3.7.1 Godspeed questionnaire

The adoption of the Godspeed questionnaire allowed us to test its qualities. Questionnaires are important tools in measuring user perceptions and the Godspeed provided us with a good instrument for measuring the quality of the implemented robot behaviours. Its authors noted that comparing different robots and their settings by means of the same measurement index will help roboticists in making design decisions. In [22], the indices of the Godspeed questionnaire have been tested as measures of human-like characters. The results indicated significant and strong correlations among some relevant indices and new indices have been proposed.

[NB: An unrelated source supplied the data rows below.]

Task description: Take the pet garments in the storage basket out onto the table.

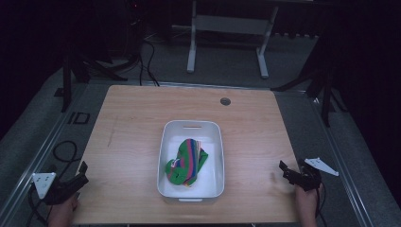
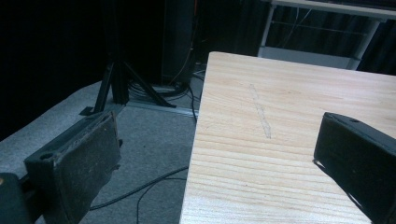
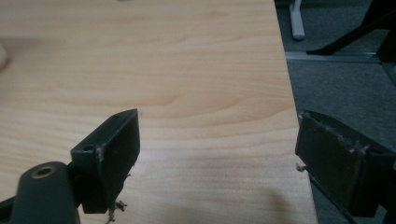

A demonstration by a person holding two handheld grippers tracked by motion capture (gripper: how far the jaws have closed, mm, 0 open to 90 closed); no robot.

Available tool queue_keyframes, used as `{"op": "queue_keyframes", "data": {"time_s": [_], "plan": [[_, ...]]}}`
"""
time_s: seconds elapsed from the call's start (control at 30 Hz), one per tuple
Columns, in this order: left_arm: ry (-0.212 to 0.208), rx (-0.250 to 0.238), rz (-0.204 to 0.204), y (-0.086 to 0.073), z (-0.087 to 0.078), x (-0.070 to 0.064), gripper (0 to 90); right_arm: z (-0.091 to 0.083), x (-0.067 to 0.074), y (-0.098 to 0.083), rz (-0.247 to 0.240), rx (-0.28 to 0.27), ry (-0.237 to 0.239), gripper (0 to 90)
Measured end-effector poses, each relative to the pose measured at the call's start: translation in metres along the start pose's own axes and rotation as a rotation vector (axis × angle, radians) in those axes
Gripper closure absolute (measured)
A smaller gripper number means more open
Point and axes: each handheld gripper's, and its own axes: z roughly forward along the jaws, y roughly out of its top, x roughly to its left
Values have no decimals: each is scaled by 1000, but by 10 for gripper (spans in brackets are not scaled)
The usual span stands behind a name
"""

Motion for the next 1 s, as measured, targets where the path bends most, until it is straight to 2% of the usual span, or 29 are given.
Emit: {"op": "queue_keyframes", "data": {"time_s": [0.07,0.17,0.2,0.27,0.33,0.47,0.57,0.7,0.77,0.9,0.93,0.97,1.0], "plan": [[-1,-2,0,0,0,0,9,-1,1,-1,-4,-13,4,146],[-2,1,0,0,0,0,9,3,0,1,-26,41,55,148],[-2,1,0,0,0,0,9,3,0,1,-26,41,55,148],[-2,3,-2,0,0,1,10,5,-5,2,-14,72,95,150],[-2,3,-2,0,0,1,9,6,-9,3,-16,89,96,149],[0,3,-2,0,0,1,10,7,-16,4,-34,128,190,148],[0,4,-3,0,0,1,9,9,-14,4,-121,170,246,147],[-1,3,-2,0,0,1,10,15,-7,9,-234,253,359,147],[-1,3,-2,0,0,1,9,17,-1,13,-281,292,390,137],[-5,3,-2,0,0,1,9,20,13,22,-332,319,475,134],[-5,3,-2,0,0,1,9,20,13,22,-332,319,475,134],[-8,4,-1,0,0,1,9,21,17,24,-338,338,514,135],[-9,3,0,0,0,1,9,23,24,27,-361,374,586,136]]}}
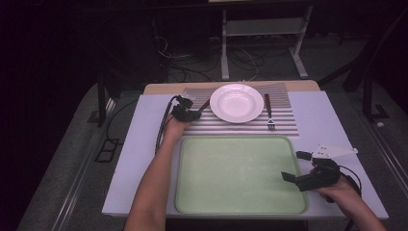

This matches the comments of most of the participants of our experiments which complained about the similarity between many questions and about some high-level attributes which were difficult to assign to the robot. The problem we reported with the recorded variable and the previous notes suggest to not adopt the original version of the Godspeed questionnaire for further experiments, but rather its revisited version.

To the best of our knowledge, no other study on attentional mechanisms for robots has adopted the Godspeed questionnaire as a metric. However, in [23], the authors studied the combined and individual contribution of gestures and gazing to the persuasiveness of a story-telling robot measuring user perception with the Godspeed questionnaire. The robots used persuasive gestures (or not) to accompany the persuasive story, and also used gazing (or not) while telling the persuasive story. Their results indicated that only gazing had a main effect on persuasiveness, while the use of gestures did not. Also, the combined effect of gestures and gazing on persuasiveness was greater than the effect of either gestures or gazing alone. This study suggests that adding multiple social cues can have additive persuasive effects, matching what we will discuss in the next subsection about multi-modal interaction and efficient feedback systems.

3.7.2 Correlations

Correlation analysis confirmed our expectations and suggested directions for improvement of robot attention mechanisms. Positive correlations between anthropomorphic attributes and perceived intelligence confirmed that a robot with human-like appearance can increase the level of its perceived intelligence. However, an excessive human-like appearance can entail the interacting person having too high expectations about the robot’s cognitive capabilities, which can provoke disappointment whenever the robot does not fulfill such expectations. We believe that the positive correlations between the anthropomorphic attributes and the perceived intelligence reflect a good balancing between Nao’s human-like appearance and its implemented cognitive capabilities. Confirming this hypothesis, most of the participants did not try to communicate vocally with the robot, suggesting that they were not expecting this interaction modality due to the absence of a mouth in the robot’s face and due to any other robot’s verbal capability.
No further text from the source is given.